Collected data:

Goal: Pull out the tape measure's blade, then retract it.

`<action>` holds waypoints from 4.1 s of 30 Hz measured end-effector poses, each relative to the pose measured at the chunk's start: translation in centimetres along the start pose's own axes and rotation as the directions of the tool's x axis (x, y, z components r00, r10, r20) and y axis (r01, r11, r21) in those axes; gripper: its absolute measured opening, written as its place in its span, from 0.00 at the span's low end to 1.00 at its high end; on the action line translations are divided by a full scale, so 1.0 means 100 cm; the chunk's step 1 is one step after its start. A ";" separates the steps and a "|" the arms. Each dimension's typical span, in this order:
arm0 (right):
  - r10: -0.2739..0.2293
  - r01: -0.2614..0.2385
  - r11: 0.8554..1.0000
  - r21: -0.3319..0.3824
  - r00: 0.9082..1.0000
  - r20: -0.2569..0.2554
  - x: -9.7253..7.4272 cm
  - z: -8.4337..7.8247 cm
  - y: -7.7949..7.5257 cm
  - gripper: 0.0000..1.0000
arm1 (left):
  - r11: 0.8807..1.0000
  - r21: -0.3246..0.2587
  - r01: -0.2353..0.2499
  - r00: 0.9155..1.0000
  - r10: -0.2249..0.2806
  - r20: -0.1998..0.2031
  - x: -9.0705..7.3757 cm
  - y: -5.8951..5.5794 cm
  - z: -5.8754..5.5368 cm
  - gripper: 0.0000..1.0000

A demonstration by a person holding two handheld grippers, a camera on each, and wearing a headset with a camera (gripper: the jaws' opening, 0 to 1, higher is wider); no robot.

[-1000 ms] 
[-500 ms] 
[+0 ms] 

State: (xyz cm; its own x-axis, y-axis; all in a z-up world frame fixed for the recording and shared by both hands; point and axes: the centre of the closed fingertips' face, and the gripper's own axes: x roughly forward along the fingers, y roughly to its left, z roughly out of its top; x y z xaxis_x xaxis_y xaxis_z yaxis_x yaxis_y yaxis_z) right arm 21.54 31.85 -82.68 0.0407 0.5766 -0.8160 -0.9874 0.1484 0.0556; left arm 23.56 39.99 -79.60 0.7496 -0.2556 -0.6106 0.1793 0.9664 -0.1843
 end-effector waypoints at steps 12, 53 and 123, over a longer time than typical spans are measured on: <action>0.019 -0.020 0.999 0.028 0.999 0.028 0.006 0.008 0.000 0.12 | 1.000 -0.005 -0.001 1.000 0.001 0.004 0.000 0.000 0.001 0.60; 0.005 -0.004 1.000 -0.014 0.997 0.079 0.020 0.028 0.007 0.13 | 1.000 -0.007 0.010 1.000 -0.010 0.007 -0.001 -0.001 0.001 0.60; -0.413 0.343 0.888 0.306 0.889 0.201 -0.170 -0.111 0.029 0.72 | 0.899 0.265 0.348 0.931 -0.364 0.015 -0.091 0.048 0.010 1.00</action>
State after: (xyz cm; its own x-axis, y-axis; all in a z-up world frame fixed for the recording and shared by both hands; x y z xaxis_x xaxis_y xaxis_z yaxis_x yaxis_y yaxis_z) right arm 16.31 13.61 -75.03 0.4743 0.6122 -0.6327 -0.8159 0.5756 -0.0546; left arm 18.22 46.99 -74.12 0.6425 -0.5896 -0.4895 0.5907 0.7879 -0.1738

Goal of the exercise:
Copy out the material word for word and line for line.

Output of the exercise:
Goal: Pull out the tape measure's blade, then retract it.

`<action>` holds waypoints from 4.1 s of 30 Hz measured end-effector poses, each relative to the pose measured at the chunk's start: translation in centimetres along the start pose's own axes and rotation as the directions of the tool's x axis (x, y, z components r00, r10, r20) and y axis (r01, r11, r21) in those axes; gripper: its absolute measured opening, written as its place in its span, from 0.00 at the span's low end to 1.00 at its high end; on the action line translations are divided by a full scale, so 1.0 means 100 cm; the chunk's step 1 is one step after its start. A ";" separates the steps and a "|" the arms. Each dimension's typical span, in this order:
arm0 (right):
  - r10: -0.2739..0.2293
  - r01: -0.2614..0.2385
  - r11: 0.8554..1.0000
  - r21: -0.3319..0.3824
  - r00: 0.9082..1.0000
  - r20: -0.2569..0.2554
  - x: -9.7253..7.4272 cm
  - z: -8.4337..7.8247 cm
  - y: -7.7949..7.5257 cm
  - gripper: 0.0000..1.0000
arm1 (left):
  - r11: 0.8807..1.0000
  - r21: -0.3246..0.2587
  - r01: -0.2353..0.2499
  - r00: 0.9155..1.0000
  - r10: -0.2249..0.2806
  - r20: -0.1998..0.2031
  - x: -9.0705..7.3757 cm
  - y: -5.8951..5.5794 cm
  - z: -5.8754..5.5368 cm
  - gripper: 0.0000..1.0000

A demonstration by a person holding two handheld grippers, a camera on each, and wearing a headset with a camera (gripper: the jaws' opening, 0 to 1, higher is wider); no robot.

[-1000 ms] 
[-500 ms] 
[+0 ms] 

State: (xyz cm; its own x-axis, y-axis; all in a z-up world frame fixed for the recording and shared by both hands; point and axes: the centre of the closed fingertips' face, and the gripper's own axes: x roughly forward along the fingers, y roughly to its left, z roughly out of its top; x y z xaxis_x xaxis_y xaxis_z yaxis_x yaxis_y yaxis_z) right arm 21.54 31.85 -82.68 0.0407 0.5766 -0.8160 -0.9874 0.1484 0.0556; left arm 23.56 39.99 -79.60 0.7496 -0.2556 -0.6106 0.1793 0.9664 -0.1843
 end-effector waypoints at steps 12, 53 and 123, over a longer time than typical spans are measured on: <action>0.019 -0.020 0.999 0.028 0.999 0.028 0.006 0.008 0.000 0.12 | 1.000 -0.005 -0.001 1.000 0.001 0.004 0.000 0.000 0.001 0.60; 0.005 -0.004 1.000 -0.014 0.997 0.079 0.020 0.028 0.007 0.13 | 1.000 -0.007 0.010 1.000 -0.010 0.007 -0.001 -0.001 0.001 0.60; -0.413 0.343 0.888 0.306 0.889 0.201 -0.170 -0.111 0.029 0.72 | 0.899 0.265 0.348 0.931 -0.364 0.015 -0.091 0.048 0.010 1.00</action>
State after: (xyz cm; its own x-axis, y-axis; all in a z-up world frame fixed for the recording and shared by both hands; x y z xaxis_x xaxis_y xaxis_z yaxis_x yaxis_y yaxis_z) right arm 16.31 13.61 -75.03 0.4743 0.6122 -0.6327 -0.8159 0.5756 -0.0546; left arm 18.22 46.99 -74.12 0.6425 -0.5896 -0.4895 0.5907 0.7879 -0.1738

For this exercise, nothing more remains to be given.